Thursday, August 9, 2012
Beach House- Bloom
Bloom is not as immediate and catchy as Teen Dream, but in terms of sheer dreamy atmosphere, no other record they've done matches it. Bloom seems patent-made to be treasured forever with its ancestors, like The Cocteau Twins' Treasure, by people who enjoy gray, rainy afternoons and spend a lot of time alone. The atmosphere and feeling of Bloom is what I imagine Zoloft or cough syrup highs are like, a sort of half-awake reverie; a physical sensation of floating in mid-air as if in a pool of water.
I've had a tricky time falling for this record, chiefly because I think the band are just on a plateau after Teen Dream and have let some of the sharp hooks and melodies slide in favor of the aforementioned atmosphere. However, I have to say, while this band's albums may require more patience than usual, they always pay off. The first few times I listened to Bloom, I thought it was half-finished and lazy. The songs are all longer than four minutes (the shortest one, 'The Hours', is one of the better songs, by the by) and the whole thing required a conscious commitment to listen to on my part instead of the endless replay-ability of Teen Dream and Devotion.

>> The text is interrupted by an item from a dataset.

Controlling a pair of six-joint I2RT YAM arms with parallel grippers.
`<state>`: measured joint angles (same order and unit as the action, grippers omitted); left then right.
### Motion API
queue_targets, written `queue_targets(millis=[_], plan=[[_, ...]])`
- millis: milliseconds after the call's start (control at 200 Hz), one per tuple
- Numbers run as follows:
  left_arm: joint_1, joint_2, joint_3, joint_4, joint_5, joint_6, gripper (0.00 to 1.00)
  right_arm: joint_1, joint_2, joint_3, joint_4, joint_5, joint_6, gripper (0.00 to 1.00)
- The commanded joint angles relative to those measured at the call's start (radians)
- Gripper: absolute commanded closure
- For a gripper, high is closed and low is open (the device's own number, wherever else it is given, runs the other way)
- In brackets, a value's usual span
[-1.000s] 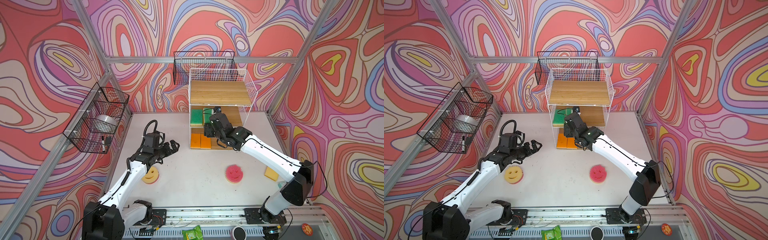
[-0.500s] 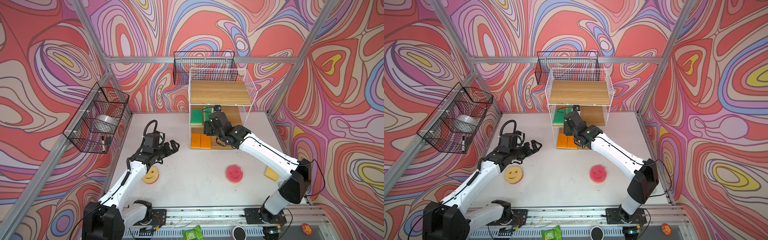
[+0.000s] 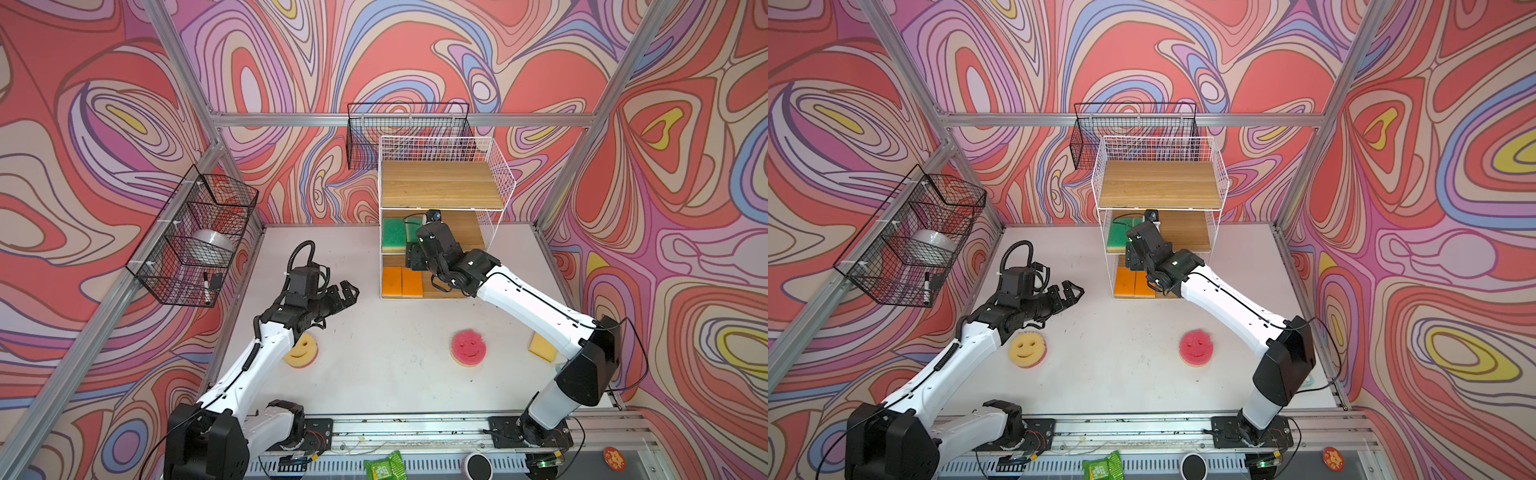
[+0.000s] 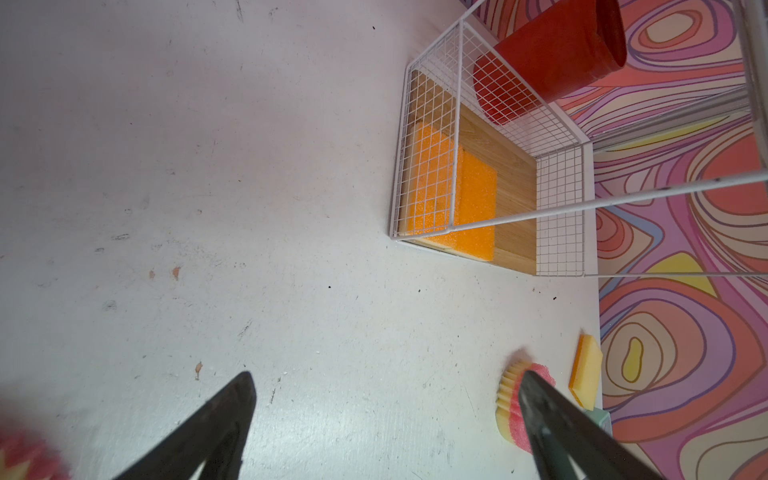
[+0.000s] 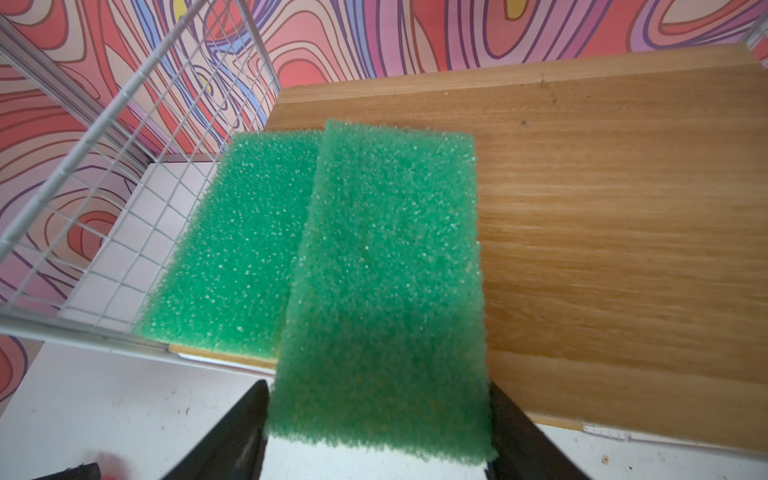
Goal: Place and organize the cleaning sponges onto the shelf
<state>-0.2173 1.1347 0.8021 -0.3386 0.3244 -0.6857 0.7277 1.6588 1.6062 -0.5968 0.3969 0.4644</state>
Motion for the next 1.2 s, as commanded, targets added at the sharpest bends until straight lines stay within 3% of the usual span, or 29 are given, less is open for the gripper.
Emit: queue_targets(millis=[0, 1036, 1197], plan=[[-0.007, -0.004, -0.008, 0.014, -0.002, -0.008, 0.00, -0.010, 0.013, 0.019, 0.026, -0.005, -0.003, 0.19], [-0.007, -0.003, -0.011, 0.013, 0.000, -0.009, 0.00, -0.010, -0.014, 0.012, -0.011, 0.085, -0.056, 0.19], [-0.007, -0.001, -0.010, 0.013, 0.002, -0.010, 0.00, -0.010, -0.029, 0.000, 0.000, 0.089, -0.049, 0.25]])
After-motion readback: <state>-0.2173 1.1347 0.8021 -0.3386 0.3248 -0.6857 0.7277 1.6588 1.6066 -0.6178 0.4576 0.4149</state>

Now, though, the slow burn of tracks like 'Lazuli' and 'Other People' sound less like lazy coasting and more like a confident band maturing further in how they write and structure songs, easing into effortless songwriting style that takes a few listens to reveal itself. This is the level The Walkmen reached with the underrated You & Me, and The National hit with the (slightly) overrated High Violet. Not to mention, there is a lot to be said for basking in the intoxicating glow this band offers. If Bloom isn't as impressive and immediate as Teen Dream, it's still damn impressive, and nearly as good. It just takes some time to, uhm, bloom.